I am so sorry for not posting sooner. One problem resolved, another one found..... Anyway, on 6/17/15 I was cleared by my neurosurgeon - it was a benign tumor; stage 1, so the likelihood of re-occurrence will be rare. The not-so-good news is that with the ups and downs of my recovery, I developed colitis - c-diff; a nasty bug not uncommon when dealing with high powered antibiotics. I went through my 1st course of meds with still active c-diff. (By this time I was home from rehab). I went to have more blood work done, and the next day I got a call from the MD office to go to the emergency room.... My white blood cell count was 4x what it should have been. Anyway, 6 hours later and after an abdominal CT scan, I find out I am being re-admitted due to a new abdominal mass. 

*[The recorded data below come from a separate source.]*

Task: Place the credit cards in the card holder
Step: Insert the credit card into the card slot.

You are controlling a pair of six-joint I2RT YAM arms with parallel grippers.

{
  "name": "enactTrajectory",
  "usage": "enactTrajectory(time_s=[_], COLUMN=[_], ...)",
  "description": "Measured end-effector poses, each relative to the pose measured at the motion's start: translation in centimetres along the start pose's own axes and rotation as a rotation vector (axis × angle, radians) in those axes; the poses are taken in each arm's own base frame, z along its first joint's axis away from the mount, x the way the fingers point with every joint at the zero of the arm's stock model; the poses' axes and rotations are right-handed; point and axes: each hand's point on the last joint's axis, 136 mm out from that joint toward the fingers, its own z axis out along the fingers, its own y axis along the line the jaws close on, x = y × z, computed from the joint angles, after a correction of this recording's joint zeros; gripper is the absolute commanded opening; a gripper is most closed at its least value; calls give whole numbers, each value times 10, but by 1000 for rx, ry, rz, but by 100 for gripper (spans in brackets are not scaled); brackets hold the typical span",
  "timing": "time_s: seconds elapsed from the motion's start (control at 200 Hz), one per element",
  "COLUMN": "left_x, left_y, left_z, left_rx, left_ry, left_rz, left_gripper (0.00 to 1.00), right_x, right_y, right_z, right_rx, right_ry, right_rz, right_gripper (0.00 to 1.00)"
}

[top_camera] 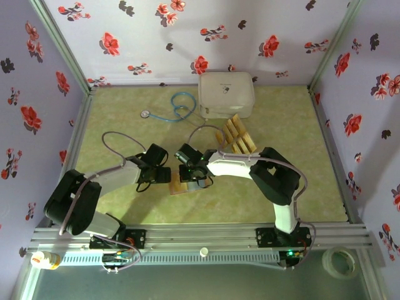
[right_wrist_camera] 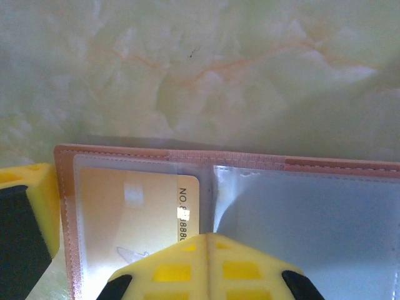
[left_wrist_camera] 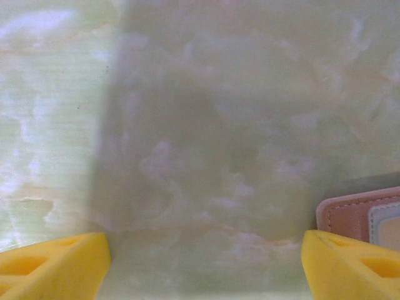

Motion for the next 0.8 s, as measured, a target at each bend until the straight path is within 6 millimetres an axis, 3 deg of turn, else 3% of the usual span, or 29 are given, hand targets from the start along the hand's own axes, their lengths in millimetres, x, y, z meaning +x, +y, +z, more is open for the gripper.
enactTrajectory(time_s=[0.425, 0.545, 0.685, 0.8], left_x=[0, -1, -5, -18], left_y=[0, -1, -1, -2], left_z=[0, -2, -8, -24], left_rx=[-2, 6, 22, 40], left_ry=[1, 6, 0, -41], left_rz=[0, -3, -20, -31], left_gripper=[83, 85, 89, 91], right_x=[-1, -6, -13, -17], right_y=[13, 18, 16, 7], right_z=[-5, -20, -54, -74], right_rx=[-39, -57, -80, -85], right_ry=[3, -26, -88, -122], right_rz=[-8, -12, -25, -17], right_gripper=[0, 14, 36, 43])
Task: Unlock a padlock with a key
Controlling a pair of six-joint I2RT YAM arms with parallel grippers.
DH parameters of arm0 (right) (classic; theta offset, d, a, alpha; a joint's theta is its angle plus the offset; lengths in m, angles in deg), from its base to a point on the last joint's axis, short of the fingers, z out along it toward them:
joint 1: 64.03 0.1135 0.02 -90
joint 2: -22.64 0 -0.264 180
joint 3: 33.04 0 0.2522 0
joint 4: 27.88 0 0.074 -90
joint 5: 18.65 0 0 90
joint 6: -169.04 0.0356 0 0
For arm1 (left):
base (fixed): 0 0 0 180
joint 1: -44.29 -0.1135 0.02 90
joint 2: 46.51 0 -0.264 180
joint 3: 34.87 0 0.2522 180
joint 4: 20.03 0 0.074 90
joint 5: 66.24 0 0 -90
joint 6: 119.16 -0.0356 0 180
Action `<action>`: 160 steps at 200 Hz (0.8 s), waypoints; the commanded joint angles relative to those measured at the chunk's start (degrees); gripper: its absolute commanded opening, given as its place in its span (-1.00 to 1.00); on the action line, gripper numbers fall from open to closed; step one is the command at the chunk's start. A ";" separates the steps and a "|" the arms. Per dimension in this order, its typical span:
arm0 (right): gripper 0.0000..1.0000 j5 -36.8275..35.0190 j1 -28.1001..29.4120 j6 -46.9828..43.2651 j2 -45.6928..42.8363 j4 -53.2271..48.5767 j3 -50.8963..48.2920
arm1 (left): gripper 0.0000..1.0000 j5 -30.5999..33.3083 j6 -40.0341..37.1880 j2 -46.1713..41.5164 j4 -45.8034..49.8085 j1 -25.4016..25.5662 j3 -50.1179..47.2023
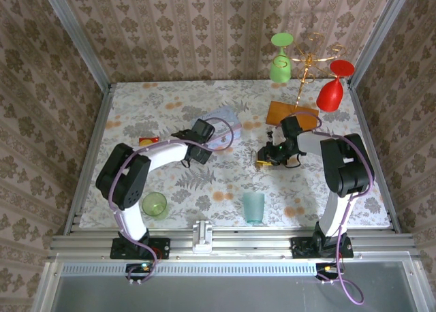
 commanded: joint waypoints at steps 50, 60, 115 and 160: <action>-0.32 -16.18 2.89 -0.97 -1.95 -6.17 0.40 | 1.00 -1.33 2.12 3.73 0.21 -5.08 5.31; -0.32 -16.31 2.95 -0.78 -2.02 -5.74 0.18 | 1.00 -1.81 1.99 4.62 0.71 -5.88 6.35; -0.25 -17.31 2.93 0.30 -2.43 -4.58 -0.36 | 1.00 -6.74 2.86 4.42 1.23 -9.96 9.02; -0.14 -19.12 2.96 0.94 -4.73 -3.78 -0.04 | 1.00 -11.76 4.75 3.22 -0.43 -13.21 7.85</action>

So, after I get admitted upstairs, who walks in my room but my hero friend Dr. Matthew Carr, hematologist/oncologist. After he chews me out for finding out I was back in the hospital by a floor nurse, he informs me that a surgeon will be in to see me and that from now on he is my primary MD.  He proceeds to show me the CT - a 5# basketball that has encased my right ovary and compressing my bladder in half.... No wonder I'm peeing all the time!! (I thought it was the [email protected]#$!!).

Anyway, to bring this to a close.... Dr. Carr and his amazing surgeon, Dr. Podulinski; a female gynecological surgeon, feel we caught this very early - the CT shows mostly fluid with some solidification around the right ovary. (I'm almost 54 - I don't need these parts anymore). On 7/9, I go back for surgery #2. 

I just renewed my membership here, so I'm looking forward to another year of soaping friendship.  Thank-you all for your good wishes and prayers. I feel like I've been granted a miracle with my brain surgery, and remain positive for my next surgery.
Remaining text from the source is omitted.